(Work to complete) Please find the lines in the following records that hold "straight", and copy them.

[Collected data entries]
****************************************

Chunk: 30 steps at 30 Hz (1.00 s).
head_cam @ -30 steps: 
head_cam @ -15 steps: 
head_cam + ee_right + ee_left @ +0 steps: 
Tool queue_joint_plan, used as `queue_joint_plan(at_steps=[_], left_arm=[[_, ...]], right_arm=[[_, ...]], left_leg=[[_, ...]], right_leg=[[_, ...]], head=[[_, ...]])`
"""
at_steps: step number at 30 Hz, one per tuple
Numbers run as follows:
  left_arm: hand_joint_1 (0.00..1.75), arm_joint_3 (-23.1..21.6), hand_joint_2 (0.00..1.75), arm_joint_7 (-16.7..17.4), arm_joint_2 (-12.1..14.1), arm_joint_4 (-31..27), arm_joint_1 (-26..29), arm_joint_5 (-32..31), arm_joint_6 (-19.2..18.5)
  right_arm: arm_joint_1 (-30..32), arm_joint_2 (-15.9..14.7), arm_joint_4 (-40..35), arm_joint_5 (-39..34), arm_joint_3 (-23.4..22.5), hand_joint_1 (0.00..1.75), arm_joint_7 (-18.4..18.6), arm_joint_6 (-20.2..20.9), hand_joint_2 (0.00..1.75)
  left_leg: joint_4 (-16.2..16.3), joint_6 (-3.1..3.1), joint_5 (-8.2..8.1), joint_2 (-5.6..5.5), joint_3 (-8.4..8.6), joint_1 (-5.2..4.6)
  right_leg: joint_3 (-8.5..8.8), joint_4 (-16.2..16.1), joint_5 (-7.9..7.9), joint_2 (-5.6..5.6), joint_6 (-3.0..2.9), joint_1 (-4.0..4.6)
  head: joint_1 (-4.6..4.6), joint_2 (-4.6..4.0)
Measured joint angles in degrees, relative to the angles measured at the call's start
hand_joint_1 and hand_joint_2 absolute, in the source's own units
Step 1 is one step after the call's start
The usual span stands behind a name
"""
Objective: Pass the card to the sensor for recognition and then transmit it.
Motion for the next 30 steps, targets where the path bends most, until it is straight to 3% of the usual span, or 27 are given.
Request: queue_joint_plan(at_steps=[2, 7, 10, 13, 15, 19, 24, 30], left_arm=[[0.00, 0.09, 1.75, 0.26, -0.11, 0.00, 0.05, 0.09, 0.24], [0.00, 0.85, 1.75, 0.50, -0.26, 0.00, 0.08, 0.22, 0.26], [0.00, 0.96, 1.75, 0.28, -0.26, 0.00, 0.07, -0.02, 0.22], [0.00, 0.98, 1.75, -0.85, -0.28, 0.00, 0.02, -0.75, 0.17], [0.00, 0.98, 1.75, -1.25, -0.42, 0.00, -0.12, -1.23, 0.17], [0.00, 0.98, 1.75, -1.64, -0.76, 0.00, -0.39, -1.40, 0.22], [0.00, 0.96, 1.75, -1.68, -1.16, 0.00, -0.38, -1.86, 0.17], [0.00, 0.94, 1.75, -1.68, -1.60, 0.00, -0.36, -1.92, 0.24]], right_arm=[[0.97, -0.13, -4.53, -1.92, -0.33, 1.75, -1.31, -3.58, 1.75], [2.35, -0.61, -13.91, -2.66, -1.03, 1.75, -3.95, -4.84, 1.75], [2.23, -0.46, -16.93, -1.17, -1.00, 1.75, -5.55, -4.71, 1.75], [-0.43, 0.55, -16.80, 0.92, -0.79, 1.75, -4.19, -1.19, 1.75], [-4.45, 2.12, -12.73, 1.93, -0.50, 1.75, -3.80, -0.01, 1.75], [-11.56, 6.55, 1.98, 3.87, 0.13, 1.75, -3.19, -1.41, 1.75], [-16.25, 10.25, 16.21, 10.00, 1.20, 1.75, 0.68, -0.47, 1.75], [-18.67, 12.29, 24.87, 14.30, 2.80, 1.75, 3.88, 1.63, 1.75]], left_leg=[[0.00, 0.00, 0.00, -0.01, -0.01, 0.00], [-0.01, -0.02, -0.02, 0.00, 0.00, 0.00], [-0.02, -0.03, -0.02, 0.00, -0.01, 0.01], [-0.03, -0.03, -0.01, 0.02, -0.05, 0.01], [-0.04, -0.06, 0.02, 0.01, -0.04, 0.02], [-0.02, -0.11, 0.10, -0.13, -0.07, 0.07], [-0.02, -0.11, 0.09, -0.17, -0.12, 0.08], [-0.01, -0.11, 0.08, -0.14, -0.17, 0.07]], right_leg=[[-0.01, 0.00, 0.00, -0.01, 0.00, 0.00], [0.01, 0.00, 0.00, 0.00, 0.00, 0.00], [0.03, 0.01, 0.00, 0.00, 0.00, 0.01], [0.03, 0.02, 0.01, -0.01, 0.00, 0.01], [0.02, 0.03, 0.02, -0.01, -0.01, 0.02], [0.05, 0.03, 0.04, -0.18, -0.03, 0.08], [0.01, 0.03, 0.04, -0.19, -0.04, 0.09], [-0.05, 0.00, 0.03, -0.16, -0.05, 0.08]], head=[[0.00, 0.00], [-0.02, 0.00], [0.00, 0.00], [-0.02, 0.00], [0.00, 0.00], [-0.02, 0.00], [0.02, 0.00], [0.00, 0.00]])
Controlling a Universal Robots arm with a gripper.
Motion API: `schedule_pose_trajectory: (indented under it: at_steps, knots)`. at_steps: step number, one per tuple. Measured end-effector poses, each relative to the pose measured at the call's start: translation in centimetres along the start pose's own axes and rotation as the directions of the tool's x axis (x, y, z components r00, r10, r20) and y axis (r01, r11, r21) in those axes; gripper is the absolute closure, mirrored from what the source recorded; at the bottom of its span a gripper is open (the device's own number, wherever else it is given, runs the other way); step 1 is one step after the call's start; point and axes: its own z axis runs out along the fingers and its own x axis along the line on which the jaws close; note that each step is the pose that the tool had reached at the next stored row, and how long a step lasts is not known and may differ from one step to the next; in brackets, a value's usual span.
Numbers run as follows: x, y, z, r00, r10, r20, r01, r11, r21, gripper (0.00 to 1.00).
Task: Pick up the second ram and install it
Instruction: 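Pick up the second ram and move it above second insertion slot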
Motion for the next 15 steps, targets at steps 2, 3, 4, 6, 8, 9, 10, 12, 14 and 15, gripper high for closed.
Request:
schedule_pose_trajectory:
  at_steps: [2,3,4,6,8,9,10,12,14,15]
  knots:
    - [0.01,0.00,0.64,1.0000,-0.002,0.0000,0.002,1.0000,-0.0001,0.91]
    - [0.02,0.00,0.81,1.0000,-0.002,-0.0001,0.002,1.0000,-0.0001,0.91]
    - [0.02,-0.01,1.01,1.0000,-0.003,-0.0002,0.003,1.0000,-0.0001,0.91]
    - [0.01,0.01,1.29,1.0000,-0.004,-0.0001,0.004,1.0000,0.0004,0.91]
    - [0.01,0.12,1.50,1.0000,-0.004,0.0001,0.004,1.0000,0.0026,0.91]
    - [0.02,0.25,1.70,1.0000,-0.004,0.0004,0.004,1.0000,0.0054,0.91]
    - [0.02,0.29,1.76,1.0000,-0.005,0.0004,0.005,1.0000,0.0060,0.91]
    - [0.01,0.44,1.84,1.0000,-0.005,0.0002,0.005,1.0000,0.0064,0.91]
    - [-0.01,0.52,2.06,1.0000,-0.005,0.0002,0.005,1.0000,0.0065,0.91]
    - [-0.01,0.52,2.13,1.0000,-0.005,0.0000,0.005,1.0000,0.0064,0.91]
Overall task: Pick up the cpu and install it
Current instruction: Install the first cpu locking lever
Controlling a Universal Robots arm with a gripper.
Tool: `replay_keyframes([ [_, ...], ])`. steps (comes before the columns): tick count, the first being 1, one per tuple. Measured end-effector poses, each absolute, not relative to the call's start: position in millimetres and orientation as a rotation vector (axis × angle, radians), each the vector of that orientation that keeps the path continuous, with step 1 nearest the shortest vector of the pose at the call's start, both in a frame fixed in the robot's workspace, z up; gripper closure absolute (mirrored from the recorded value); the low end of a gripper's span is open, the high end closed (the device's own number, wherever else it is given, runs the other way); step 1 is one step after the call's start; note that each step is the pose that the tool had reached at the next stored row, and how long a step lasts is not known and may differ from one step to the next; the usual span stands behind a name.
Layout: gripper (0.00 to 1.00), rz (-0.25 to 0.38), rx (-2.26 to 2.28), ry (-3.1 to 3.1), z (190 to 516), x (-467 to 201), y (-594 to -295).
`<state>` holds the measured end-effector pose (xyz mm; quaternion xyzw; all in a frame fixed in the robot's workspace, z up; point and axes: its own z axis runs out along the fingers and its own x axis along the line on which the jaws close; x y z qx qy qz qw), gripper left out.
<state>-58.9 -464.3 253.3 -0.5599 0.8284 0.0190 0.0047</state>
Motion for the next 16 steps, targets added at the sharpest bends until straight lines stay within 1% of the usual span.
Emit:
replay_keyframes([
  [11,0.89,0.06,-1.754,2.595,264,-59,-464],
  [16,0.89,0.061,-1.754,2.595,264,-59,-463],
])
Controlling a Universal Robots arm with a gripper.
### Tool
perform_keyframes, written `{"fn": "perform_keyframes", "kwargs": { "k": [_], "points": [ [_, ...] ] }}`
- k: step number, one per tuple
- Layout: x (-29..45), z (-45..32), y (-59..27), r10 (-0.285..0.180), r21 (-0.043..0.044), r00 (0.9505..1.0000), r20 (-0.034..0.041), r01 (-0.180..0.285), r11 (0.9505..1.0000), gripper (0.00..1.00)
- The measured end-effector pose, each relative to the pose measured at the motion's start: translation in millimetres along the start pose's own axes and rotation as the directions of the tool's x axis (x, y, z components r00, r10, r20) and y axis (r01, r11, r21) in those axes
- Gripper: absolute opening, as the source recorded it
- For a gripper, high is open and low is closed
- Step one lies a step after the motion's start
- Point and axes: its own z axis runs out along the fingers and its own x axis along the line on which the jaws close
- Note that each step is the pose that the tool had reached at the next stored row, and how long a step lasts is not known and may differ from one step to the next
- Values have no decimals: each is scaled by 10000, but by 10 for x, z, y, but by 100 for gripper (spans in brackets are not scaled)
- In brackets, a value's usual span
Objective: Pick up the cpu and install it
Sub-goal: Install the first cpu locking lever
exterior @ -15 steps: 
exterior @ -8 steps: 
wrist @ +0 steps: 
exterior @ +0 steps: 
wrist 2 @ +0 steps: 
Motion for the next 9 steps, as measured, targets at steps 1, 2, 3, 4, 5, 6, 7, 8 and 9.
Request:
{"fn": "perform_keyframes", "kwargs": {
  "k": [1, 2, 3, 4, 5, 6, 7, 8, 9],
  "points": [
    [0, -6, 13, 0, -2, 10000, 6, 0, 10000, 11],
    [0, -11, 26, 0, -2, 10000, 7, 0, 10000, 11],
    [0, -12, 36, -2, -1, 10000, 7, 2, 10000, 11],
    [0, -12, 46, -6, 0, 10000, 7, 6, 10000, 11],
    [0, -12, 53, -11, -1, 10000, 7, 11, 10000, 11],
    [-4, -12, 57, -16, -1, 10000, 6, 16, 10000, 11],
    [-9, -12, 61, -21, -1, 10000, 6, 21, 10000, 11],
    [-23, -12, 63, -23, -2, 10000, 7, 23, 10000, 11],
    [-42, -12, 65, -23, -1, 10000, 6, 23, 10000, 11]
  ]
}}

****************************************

(Solved exercise)
Motion for the next 30 steps, targets where the path bends most, until it is straight to 3% of the usual span, or 27 are given.
Motion for the next 16 steps, targets added at the sharpest bends until straight lines stay within 1% of the usual span.

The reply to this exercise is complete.